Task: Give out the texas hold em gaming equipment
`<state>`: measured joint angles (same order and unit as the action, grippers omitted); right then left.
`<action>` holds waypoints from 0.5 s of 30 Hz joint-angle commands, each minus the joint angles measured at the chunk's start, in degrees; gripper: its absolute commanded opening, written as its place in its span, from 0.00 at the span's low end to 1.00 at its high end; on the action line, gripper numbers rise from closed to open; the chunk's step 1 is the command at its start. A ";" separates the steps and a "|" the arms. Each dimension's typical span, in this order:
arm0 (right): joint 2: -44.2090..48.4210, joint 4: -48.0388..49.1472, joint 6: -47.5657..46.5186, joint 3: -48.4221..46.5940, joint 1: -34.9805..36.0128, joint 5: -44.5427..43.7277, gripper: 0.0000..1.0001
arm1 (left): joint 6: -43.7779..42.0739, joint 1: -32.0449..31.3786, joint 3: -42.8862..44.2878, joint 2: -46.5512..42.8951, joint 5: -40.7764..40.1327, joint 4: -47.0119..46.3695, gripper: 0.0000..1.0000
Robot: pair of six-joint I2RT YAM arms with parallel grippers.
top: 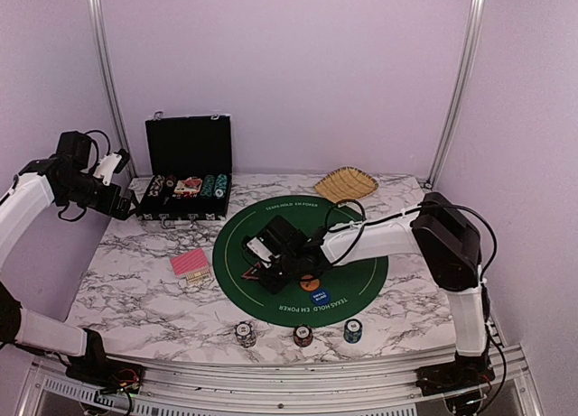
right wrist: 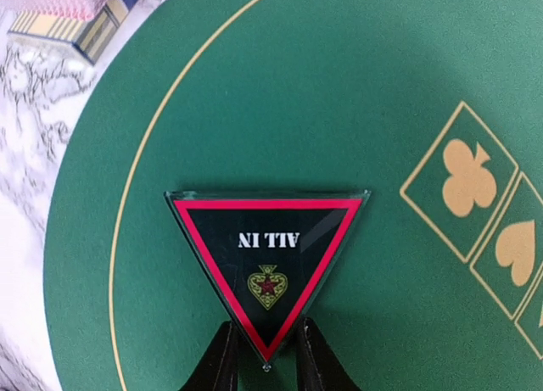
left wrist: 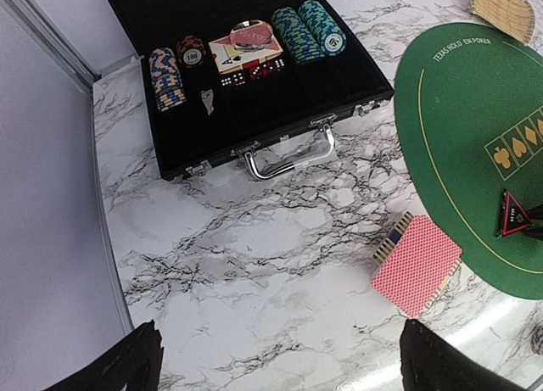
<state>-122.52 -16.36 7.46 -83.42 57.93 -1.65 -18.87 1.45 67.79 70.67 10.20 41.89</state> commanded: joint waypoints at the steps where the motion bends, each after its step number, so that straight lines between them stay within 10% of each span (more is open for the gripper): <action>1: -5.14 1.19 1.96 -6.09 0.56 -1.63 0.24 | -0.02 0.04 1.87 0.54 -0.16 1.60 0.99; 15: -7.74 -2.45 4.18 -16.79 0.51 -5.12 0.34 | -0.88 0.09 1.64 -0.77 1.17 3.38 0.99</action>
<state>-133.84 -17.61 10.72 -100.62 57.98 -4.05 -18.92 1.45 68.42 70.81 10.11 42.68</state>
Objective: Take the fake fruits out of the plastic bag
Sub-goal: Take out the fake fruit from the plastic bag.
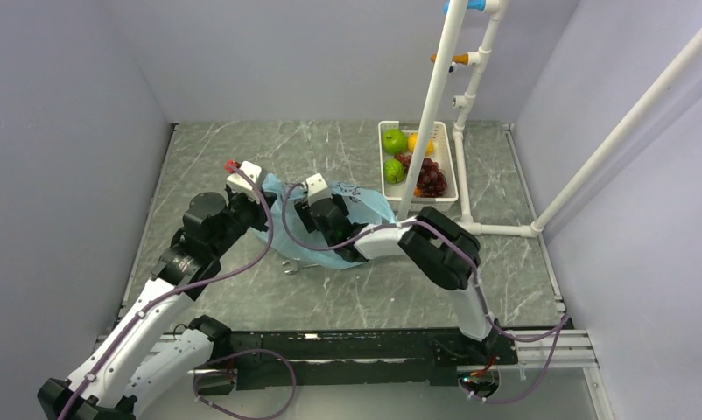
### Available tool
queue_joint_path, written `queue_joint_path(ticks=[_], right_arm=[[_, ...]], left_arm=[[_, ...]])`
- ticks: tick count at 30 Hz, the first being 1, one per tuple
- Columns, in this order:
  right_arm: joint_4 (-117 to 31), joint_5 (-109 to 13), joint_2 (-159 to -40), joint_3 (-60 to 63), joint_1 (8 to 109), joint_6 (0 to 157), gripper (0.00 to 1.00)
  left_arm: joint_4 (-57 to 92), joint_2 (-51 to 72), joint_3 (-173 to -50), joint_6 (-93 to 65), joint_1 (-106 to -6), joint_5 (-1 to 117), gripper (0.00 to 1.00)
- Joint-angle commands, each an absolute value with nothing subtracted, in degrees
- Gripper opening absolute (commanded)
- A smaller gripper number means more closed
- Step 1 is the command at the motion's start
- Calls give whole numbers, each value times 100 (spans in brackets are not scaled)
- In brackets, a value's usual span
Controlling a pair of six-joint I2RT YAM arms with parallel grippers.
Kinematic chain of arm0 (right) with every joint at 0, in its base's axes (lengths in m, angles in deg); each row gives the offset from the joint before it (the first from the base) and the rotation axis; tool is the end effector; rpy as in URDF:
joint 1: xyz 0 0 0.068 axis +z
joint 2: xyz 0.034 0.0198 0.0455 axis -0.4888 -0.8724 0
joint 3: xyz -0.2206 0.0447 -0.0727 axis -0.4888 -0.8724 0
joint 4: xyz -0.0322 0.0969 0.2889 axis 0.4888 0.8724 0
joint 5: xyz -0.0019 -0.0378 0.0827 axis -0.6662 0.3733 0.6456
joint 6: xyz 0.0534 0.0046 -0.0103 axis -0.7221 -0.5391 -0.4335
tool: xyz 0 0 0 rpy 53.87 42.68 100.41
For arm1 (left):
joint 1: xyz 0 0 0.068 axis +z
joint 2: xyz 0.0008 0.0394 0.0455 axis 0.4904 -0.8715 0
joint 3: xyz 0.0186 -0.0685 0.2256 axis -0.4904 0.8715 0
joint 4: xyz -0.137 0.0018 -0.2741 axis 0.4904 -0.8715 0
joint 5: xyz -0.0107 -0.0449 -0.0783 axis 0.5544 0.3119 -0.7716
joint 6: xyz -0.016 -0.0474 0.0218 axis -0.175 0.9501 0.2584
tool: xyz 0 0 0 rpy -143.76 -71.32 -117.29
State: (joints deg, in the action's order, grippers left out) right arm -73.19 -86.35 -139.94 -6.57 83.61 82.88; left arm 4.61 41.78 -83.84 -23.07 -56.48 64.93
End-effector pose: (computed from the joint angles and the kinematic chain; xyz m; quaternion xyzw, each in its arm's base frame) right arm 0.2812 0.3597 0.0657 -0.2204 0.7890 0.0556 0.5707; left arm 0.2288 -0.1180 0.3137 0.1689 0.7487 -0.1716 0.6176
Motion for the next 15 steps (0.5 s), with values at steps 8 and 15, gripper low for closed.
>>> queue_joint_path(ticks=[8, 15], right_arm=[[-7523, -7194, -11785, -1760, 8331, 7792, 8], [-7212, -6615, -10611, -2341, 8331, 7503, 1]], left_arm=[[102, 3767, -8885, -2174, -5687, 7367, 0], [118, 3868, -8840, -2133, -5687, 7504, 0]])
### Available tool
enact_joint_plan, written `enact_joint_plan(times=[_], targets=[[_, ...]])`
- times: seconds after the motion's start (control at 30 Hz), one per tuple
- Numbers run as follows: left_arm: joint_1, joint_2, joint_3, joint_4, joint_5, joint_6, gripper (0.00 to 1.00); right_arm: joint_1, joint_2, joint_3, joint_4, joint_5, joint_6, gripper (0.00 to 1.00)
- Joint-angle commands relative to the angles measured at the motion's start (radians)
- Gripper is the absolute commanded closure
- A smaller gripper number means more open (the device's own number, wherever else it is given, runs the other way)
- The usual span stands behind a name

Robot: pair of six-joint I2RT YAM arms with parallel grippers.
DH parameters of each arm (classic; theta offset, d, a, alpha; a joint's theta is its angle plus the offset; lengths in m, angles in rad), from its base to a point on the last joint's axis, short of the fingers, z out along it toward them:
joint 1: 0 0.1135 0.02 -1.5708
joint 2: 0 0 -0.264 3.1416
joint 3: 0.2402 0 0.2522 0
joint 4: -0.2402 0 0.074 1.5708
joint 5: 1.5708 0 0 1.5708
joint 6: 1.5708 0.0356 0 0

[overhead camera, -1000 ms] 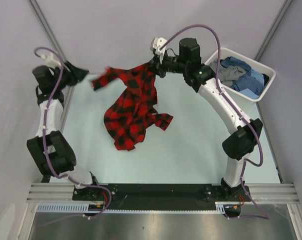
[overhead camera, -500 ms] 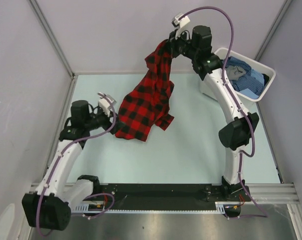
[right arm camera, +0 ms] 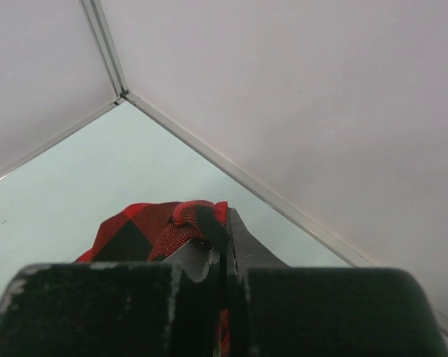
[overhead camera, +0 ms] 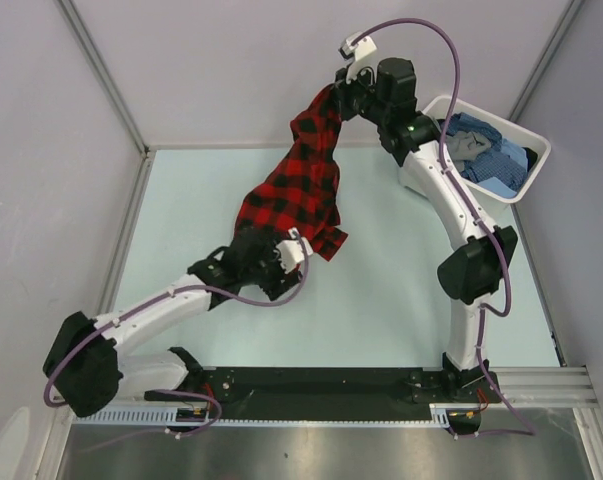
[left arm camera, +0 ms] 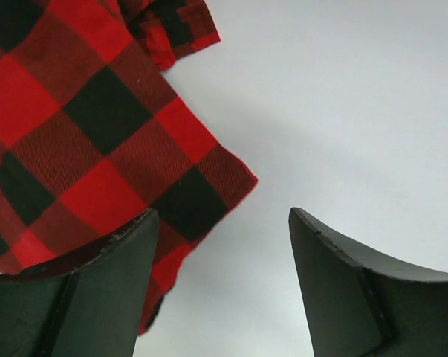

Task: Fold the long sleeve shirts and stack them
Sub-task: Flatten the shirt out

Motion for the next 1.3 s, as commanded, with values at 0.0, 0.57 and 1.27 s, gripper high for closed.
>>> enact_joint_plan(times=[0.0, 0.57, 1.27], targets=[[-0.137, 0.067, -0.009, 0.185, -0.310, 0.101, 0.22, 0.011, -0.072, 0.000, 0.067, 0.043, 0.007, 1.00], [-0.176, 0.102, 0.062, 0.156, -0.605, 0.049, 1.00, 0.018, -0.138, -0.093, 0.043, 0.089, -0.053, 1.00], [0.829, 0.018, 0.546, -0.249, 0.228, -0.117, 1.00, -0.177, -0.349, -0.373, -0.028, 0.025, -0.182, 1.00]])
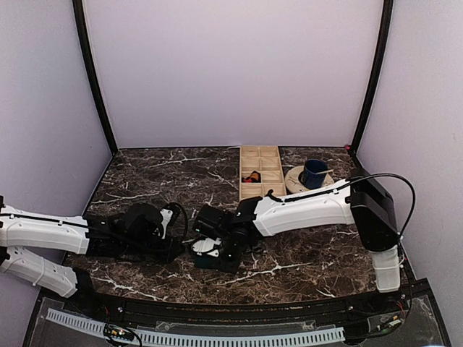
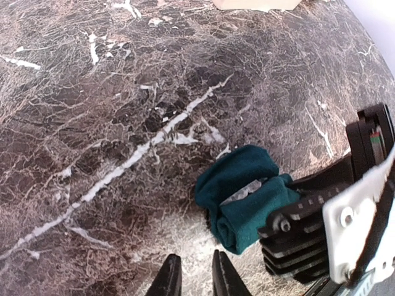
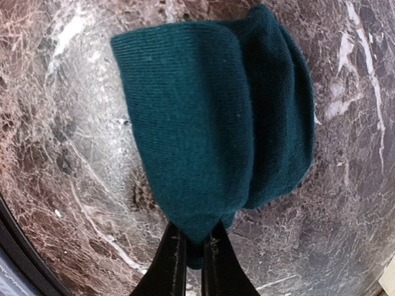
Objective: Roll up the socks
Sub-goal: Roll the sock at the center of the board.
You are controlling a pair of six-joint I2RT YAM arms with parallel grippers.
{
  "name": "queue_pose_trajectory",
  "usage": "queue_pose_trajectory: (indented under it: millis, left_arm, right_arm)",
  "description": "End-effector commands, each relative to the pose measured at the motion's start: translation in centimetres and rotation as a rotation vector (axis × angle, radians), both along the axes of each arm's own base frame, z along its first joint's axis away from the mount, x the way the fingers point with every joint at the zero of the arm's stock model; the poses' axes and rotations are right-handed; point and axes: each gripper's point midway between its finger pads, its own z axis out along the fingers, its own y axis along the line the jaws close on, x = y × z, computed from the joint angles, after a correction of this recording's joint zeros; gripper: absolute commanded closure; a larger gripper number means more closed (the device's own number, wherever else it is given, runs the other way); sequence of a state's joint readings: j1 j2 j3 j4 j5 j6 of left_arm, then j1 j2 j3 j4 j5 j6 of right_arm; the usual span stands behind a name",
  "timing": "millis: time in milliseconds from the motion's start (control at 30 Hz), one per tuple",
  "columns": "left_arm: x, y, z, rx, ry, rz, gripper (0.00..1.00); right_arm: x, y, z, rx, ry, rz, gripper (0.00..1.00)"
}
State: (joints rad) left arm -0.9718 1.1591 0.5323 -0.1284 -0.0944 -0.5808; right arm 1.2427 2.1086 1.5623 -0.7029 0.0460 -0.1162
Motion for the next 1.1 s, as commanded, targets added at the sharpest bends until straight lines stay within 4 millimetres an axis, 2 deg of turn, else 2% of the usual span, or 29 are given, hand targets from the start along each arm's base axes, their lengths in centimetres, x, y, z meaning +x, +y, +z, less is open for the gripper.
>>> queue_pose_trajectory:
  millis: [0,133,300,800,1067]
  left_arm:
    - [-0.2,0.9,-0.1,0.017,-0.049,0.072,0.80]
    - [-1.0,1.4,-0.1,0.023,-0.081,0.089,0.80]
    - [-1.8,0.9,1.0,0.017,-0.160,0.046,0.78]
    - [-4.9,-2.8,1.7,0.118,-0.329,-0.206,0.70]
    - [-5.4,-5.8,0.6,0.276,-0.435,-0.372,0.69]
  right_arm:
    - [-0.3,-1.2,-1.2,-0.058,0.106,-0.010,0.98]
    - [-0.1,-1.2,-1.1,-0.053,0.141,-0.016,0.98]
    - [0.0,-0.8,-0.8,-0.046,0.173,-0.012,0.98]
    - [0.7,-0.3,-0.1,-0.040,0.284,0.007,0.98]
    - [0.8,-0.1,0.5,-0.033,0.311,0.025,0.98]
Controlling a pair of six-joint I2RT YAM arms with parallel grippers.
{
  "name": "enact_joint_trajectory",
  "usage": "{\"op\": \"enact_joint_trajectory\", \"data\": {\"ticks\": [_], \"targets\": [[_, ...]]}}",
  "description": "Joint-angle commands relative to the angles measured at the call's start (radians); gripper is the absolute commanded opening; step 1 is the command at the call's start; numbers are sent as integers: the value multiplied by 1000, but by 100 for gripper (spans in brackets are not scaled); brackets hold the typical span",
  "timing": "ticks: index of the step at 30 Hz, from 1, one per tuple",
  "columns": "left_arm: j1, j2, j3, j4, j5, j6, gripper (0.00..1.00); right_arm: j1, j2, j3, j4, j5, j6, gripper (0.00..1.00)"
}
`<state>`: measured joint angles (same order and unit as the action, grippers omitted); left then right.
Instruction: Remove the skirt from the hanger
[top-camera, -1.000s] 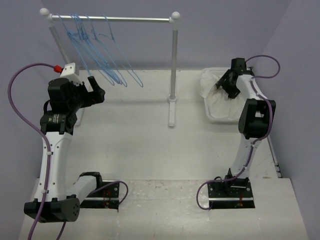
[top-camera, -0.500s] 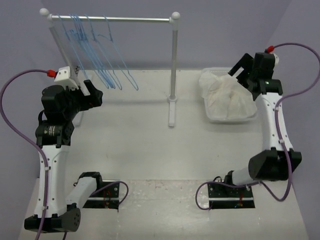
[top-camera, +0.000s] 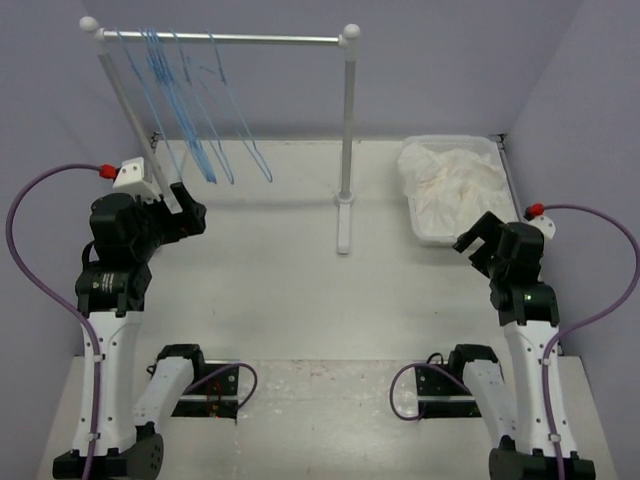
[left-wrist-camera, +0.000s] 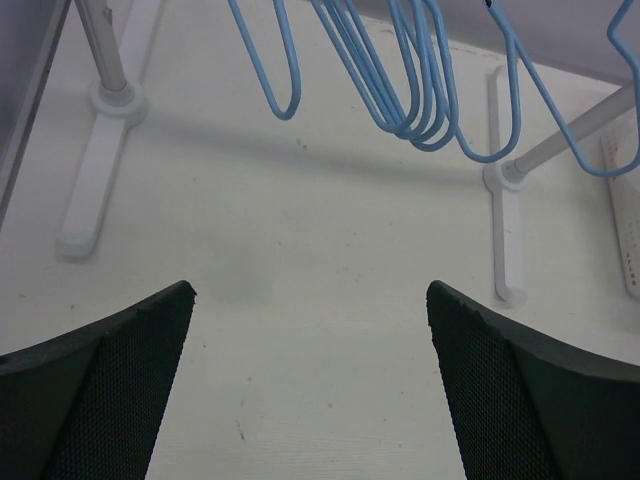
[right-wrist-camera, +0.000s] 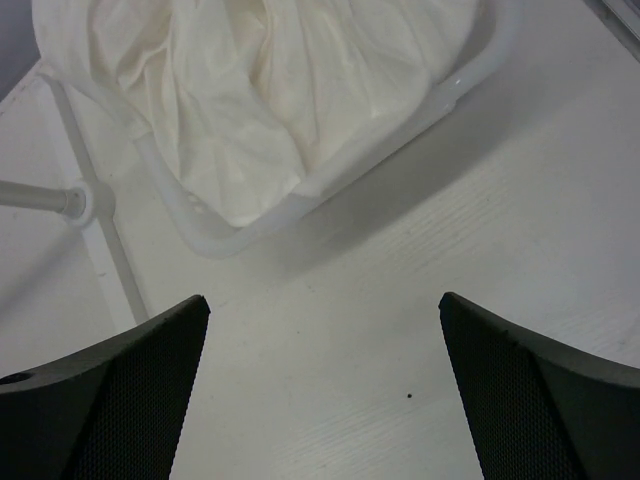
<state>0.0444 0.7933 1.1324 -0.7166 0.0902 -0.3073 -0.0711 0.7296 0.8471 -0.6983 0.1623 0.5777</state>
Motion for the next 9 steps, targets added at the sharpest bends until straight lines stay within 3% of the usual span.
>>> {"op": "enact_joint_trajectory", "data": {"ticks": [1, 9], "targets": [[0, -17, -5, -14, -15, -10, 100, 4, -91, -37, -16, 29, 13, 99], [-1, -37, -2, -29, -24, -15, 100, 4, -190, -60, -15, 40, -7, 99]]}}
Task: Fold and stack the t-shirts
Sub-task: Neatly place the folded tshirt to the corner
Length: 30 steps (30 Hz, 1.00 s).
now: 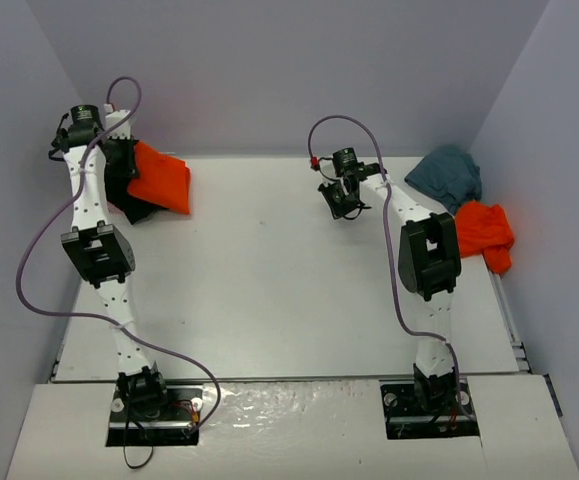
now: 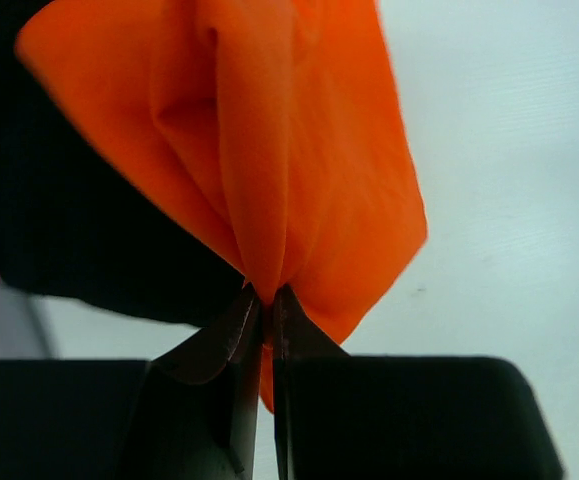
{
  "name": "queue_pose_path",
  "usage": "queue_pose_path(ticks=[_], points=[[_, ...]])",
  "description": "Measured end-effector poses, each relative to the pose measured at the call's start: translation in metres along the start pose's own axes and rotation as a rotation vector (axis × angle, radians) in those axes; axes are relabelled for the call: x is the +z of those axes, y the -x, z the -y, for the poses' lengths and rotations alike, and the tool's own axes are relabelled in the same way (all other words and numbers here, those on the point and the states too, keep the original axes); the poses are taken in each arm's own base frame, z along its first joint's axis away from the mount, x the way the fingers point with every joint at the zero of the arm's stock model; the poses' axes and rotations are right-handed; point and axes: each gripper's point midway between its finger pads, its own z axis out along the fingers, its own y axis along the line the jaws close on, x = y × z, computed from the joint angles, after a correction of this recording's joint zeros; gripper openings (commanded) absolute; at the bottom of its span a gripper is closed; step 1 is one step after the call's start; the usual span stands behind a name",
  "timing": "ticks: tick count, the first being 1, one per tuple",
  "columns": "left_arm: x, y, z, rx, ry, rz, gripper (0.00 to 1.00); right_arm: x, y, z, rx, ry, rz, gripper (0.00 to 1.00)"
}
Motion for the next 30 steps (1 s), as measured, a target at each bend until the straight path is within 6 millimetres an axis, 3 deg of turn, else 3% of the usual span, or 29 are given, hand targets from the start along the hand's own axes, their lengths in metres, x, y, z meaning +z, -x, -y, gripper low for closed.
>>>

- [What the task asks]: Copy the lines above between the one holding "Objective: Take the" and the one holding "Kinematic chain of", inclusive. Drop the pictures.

- [Response for this exercise]:
Objective: Take the fake fruits out of the plastic bag
Sub-goal: Take out the fake fruit from the plastic bag.
### Available tool
queue_joint_path, written `queue_joint_path(ticks=[_], right_arm=[[_, ...]], left_arm=[[_, ...]])`
- ticks: tick count at 30 Hz, the first being 1, one per tuple
- Columns, in this order:
  right_arm: joint_4 (-117 to 31), joint_5 (-109 to 13), joint_2 (-159 to -40), joint_3 (-60 to 63), joint_1 (8 to 109), joint_6 (0 to 157), gripper (0.00 to 1.00)
  left_arm: joint_4 (-57 to 92), joint_2 (-51 to 72), joint_3 (-173 to -50), joint_6 (-93 to 65), joint_1 (-106 to -6), joint_5 (-1 to 117), gripper (0.00 to 1.00)
- Joint-angle commands, each an absolute value with nothing subtracted, in degrees
- Gripper opening absolute (commanded)
- A smaller gripper number means more closed
- Step 1 is the command at the motion's start
- Calls give whole numbers, each value times 100 (spans in brackets are not scaled)
- In brackets, a value's usual span
Controlling a pair of six-joint I2RT YAM arms with parallel grippers.
Kinematic chain of arm0 (right) with every joint at 0, in its base's axes (lengths in m, angles in deg); each row gives the offset from the joint before it (the first from the base) and the rotation axis; tool is the end effector; rpy as in URDF:

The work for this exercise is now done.